> Your task
Your answer should be one number: the count of lines in the data below that include "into".
○ ○ ○ ○ ○ ○ ○
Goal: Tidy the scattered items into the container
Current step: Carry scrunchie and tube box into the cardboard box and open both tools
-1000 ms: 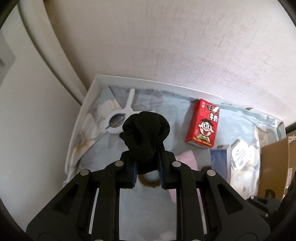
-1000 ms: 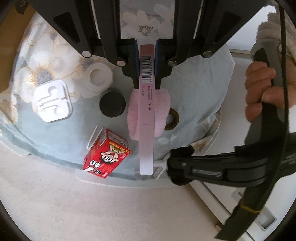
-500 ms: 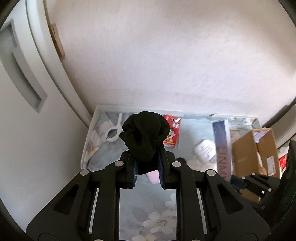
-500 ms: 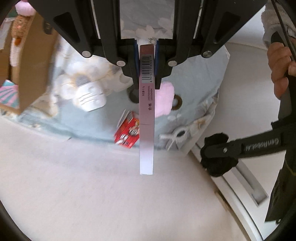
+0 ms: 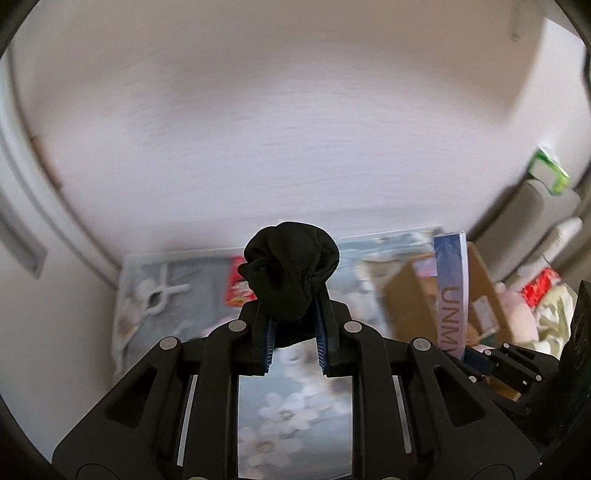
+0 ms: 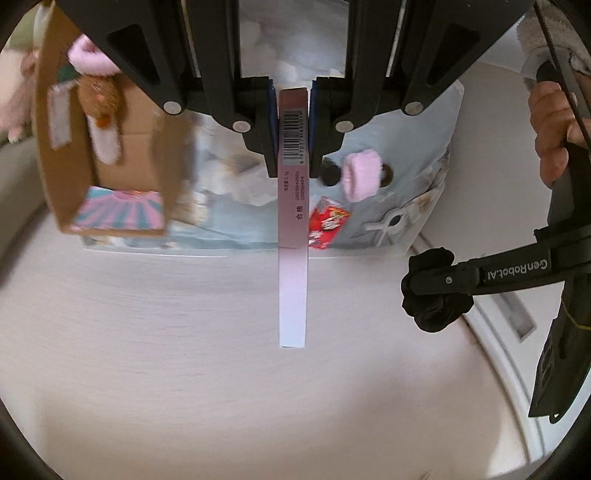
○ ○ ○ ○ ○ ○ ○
> Problem solution
2